- _To do_: For each entry below, copy the text exactly and leave out any picture.

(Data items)
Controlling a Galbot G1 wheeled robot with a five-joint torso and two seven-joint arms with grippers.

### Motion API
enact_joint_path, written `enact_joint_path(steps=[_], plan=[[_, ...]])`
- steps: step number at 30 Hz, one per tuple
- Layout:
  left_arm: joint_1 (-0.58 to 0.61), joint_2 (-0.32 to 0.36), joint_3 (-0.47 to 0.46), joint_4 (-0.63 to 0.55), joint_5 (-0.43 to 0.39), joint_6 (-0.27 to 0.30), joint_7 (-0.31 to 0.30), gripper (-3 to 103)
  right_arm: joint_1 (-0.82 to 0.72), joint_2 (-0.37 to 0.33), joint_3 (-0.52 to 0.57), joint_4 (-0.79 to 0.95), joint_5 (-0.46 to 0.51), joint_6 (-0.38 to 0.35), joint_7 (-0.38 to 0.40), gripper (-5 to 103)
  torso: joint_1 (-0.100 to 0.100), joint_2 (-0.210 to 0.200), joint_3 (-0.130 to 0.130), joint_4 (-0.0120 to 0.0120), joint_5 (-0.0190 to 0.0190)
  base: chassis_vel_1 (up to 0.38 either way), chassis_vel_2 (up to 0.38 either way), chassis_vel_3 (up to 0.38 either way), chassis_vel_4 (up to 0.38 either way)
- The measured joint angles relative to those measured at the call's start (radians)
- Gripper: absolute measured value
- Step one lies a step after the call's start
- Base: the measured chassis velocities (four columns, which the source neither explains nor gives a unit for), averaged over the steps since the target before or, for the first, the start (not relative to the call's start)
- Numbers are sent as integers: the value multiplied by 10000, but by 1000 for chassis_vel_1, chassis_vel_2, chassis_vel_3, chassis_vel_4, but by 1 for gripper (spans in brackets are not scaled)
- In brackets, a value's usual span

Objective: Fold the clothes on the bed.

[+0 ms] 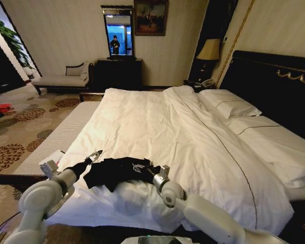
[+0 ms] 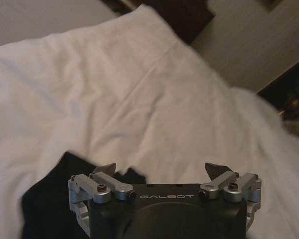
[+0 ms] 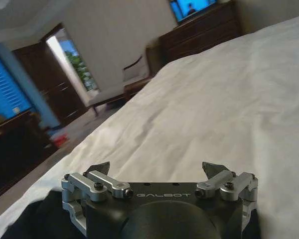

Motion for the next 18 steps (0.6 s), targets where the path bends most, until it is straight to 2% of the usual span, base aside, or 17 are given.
enact_joint_path(steps=[5, 7, 8, 9, 11, 15, 16, 18], plan=[[396, 241, 643, -237, 745, 140, -23, 100, 140, 80, 515, -207, 178, 63, 631, 100, 0, 1, -1, -4, 1, 0, 0, 0, 0], [407, 335, 1216, -88, 1503, 115, 274, 100, 42, 14, 831, -219, 196, 132, 801, 100, 0, 1, -1, -7, 3, 0, 0, 0, 0], [407, 335, 1216, -88, 1503, 115, 274, 100, 42, 14, 831, -219, 196, 132, 801, 100, 0, 1, -1, -7, 3, 0, 0, 0, 0], [350, 344, 1618, 176, 1893, 81, 427, 100, -45, -53, 1002, -205, 196, 144, 841, 100, 0, 0, 0, -5, 2, 0, 0, 0, 0], [147, 194, 2234, 855, 2307, 53, 563, 100, -211, -187, 1308, -96, 203, 145, 870, 100, 0, 0, -1, -8, 1, 0, 0, 0, 0], [-116, -306, 2626, 1605, 2618, 58, 627, 100, -401, -374, 1603, 77, 226, 143, 881, 100, 0, 0, -1, -5, 0, 0, 0, 0, 0], [-216, -609, 2719, 1936, 2945, 23, 784, 100, -497, -493, 1737, 169, 231, 141, 882, 100, 0, 0, 0, -3, -1, 0, 0, 0, 0], [-283, -798, 2737, 2177, 3245, -53, 973, 100, -586, -603, 1829, 243, 232, 140, 881, 100, 0, 1, 0, -4, -2, 0, 0, 0, 0]])
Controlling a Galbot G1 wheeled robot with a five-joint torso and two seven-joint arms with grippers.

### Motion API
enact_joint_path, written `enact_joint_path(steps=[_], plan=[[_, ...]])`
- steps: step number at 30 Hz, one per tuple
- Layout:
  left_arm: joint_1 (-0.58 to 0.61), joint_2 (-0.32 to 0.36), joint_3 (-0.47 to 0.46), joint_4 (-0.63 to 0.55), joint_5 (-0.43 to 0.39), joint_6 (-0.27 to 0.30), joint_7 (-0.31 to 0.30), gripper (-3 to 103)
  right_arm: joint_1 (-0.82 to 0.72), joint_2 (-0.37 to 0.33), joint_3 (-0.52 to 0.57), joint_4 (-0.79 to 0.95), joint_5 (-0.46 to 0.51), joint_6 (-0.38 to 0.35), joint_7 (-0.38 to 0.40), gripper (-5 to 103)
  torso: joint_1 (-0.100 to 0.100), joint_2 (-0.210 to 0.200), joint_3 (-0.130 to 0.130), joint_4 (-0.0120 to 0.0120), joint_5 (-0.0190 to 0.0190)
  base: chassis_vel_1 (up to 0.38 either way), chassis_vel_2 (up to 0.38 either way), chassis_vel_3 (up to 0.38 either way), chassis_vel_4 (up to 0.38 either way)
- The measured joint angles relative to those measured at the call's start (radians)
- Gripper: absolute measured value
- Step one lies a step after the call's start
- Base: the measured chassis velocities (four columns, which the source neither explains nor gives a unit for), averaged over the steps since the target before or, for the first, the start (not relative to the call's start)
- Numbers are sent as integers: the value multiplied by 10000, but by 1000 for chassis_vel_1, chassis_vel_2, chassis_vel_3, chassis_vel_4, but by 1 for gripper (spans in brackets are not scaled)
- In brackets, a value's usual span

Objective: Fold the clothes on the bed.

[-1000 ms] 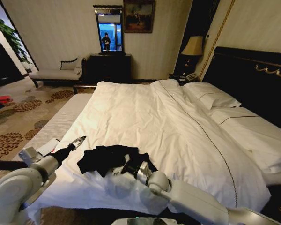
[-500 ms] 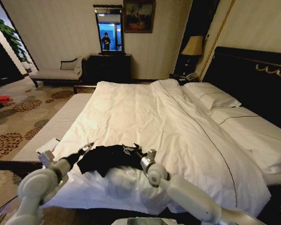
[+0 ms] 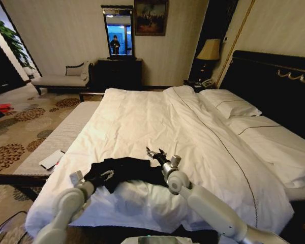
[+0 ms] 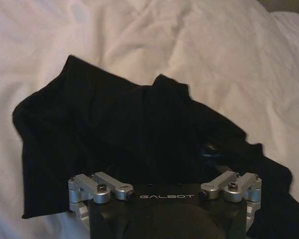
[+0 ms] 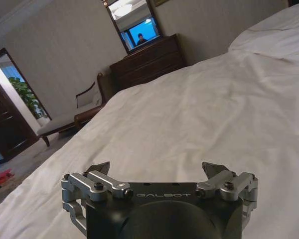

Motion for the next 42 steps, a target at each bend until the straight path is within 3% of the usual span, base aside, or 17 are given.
enact_joint_path(steps=[5, 14, 21, 24, 29, 32, 42], plan=[[-225, -78, -586, 662, 383, -280, 441, 100, -337, -235, 275, 161, -51, 0, -1, 100, 0, 0, -1, -4, 0, 0, 0, 0, 0], [-196, 848, -2404, 1088, -481, -449, 578, 100, -424, -216, 169, 168, -156, -18, -33, 100, 0, 0, 0, 2, 1, 0, 0, 0, 0], [-368, 1060, -2916, 1077, -850, -447, 576, 100, -257, -128, -67, 45, -168, -51, -51, 100, 0, 0, 0, 0, -1, 0, 0, 0, 0], [-407, 1117, -3119, 376, -1260, -429, 460, 100, -200, -136, -79, -32, -168, -56, -67, 100, 0, 0, 0, 0, 0, 0, 0, 0, 0], [-533, 1106, -2997, -929, -1779, -416, 321, 100, -187, -174, -76, -155, -169, -57, -78, 100, 0, 0, -1, -3, 4, 0, 0, 0, 0], [-722, 873, -2418, -1471, -1818, -424, 218, 100, -201, -169, -104, -224, -190, -56, -79, 100, 0, 0, -1, -4, 5, 0, 0, 0, 0], [-481, 394, -1138, -258, -591, -299, 5, 100, -226, -136, -154, -219, -218, -65, -75, 100, 0, 0, 0, 2, 1, 0, 0, 0, 0]])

- _The completed task_:
Controlling a Galbot G1 wheeled robot with a five-joint torso and two seven-joint arms with grippers.

### Motion API
enact_joint_path, written `enact_joint_path(steps=[_], plan=[[_, ...]])`
- steps: step number at 30 Hz, one per tuple
- Layout:
  left_arm: joint_1 (-0.58 to 0.61), joint_2 (-0.32 to 0.36), joint_3 (-0.47 to 0.46), joint_4 (-0.63 to 0.55), joint_5 (-0.43 to 0.39), joint_6 (-0.27 to 0.30), joint_7 (-0.31 to 0.30), gripper (-3 to 103)
  right_arm: joint_1 (-0.82 to 0.72), joint_2 (-0.37 to 0.33), joint_3 (-0.52 to 0.57), joint_4 (-0.79 to 0.95), joint_5 (-0.46 to 0.51), joint_6 (-0.38 to 0.35), joint_7 (-0.38 to 0.40), gripper (-5 to 103)
  torso: joint_1 (-0.100 to 0.100), joint_2 (-0.210 to 0.200), joint_3 (-0.130 to 0.130), joint_4 (-0.0120 to 0.0120), joint_5 (-0.0190 to 0.0190)
  base: chassis_vel_1 (up to 0.38 either way), chassis_vel_2 (up to 0.38 either way), chassis_vel_3 (up to 0.38 either way), chassis_vel_4 (up to 0.38 either way)
- The measured joint angles relative to those measured at the call's start (radians)
- Gripper: absolute measured value
- Step one lies a step after the call's start
- Base: the measured chassis velocities (four columns, which the source neither explains nor gives a unit for), averaged over the steps since the target before or, for the first, the start (not relative to the call's start)
- Numbers are sent as integers: the value multiplied by 10000, but by 1000 for chassis_vel_1, chassis_vel_2, chassis_vel_3, chassis_vel_4, but by 1 for gripper (spans in brackets are not scaled)
- In brackets, a value's usual span

Objective: Fold the clothes on the bed.

[+0 ms] 
[+0 ms] 
[+0 ms] 

Motion for the next 18 steps (0.6 s), targets where the path bends most, until it is straight to 2% of the usual span, base aside, or 17 are given.
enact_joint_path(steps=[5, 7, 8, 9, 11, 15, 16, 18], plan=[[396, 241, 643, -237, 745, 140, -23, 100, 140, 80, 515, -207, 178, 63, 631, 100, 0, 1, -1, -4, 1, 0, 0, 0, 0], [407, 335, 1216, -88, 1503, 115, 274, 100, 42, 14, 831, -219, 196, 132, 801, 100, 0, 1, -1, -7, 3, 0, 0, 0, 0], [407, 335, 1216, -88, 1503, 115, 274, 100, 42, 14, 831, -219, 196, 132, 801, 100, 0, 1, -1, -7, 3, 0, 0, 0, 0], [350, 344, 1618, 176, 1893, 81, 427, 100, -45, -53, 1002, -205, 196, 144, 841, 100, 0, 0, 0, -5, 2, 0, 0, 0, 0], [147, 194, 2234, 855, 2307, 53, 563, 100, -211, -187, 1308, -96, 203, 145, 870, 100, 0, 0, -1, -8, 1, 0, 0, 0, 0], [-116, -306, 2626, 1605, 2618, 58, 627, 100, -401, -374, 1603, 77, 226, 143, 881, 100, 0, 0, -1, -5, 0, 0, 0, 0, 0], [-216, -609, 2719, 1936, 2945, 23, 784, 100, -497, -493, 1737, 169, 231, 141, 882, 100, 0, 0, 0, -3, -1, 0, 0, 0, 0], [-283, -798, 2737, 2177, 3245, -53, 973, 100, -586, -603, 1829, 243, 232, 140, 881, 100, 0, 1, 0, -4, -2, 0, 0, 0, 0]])
Controlling a Galbot G1 wheeled robot with a five-joint torso and two seven-joint arms with grippers.

### Motion API
enact_joint_path, written `enact_joint_path(steps=[_], plan=[[_, ...]])`
- steps: step number at 30 Hz, one per tuple
- Layout:
  left_arm: joint_1 (-0.58 to 0.61), joint_2 (-0.32 to 0.36), joint_3 (-0.47 to 0.46), joint_4 (-0.63 to 0.55), joint_5 (-0.43 to 0.39), joint_6 (-0.27 to 0.30), joint_7 (-0.31 to 0.30), gripper (-3 to 103)
  right_arm: joint_1 (-0.82 to 0.72), joint_2 (-0.37 to 0.33), joint_3 (-0.52 to 0.57), joint_4 (-0.79 to 0.95), joint_5 (-0.46 to 0.51), joint_6 (-0.38 to 0.35), joint_7 (-0.38 to 0.40), gripper (-5 to 103)
  torso: joint_1 (-0.100 to 0.100), joint_2 (-0.210 to 0.200), joint_3 (-0.130 to 0.130), joint_4 (-0.0120 to 0.0120), joint_5 (-0.0190 to 0.0190)
  base: chassis_vel_1 (up to 0.38 either way), chassis_vel_2 (up to 0.38 either way), chassis_vel_3 (up to 0.38 either way), chassis_vel_4 (up to 0.38 either way)
- The measured joint angles relative to those measured at the call's start (radians)
- Gripper: absolute measured value
- Step one lies a step after the call's start
- Base: the measured chassis velocities (four columns, which the source neither explains nor gives a unit for), averaged over the steps since the target before or, for the first, the start (not relative to the call's start)
- Numbers are sent as integers: the value multiplied by 10000, but by 1000 for chassis_vel_1, chassis_vel_2, chassis_vel_3, chassis_vel_4, but by 1 for gripper (spans in brackets are not scaled)
- In brackets, a value's usual span

Objective: Fold the clothes on the bed.

[-1000 ms] 
[-500 ms] 
[+0 ms] 
[+0 ms] 
[+0 ms] 

Motion for the next 42 steps, a target at each bend until the straight path is within 3% of the usual span, base aside, or 17 are given.
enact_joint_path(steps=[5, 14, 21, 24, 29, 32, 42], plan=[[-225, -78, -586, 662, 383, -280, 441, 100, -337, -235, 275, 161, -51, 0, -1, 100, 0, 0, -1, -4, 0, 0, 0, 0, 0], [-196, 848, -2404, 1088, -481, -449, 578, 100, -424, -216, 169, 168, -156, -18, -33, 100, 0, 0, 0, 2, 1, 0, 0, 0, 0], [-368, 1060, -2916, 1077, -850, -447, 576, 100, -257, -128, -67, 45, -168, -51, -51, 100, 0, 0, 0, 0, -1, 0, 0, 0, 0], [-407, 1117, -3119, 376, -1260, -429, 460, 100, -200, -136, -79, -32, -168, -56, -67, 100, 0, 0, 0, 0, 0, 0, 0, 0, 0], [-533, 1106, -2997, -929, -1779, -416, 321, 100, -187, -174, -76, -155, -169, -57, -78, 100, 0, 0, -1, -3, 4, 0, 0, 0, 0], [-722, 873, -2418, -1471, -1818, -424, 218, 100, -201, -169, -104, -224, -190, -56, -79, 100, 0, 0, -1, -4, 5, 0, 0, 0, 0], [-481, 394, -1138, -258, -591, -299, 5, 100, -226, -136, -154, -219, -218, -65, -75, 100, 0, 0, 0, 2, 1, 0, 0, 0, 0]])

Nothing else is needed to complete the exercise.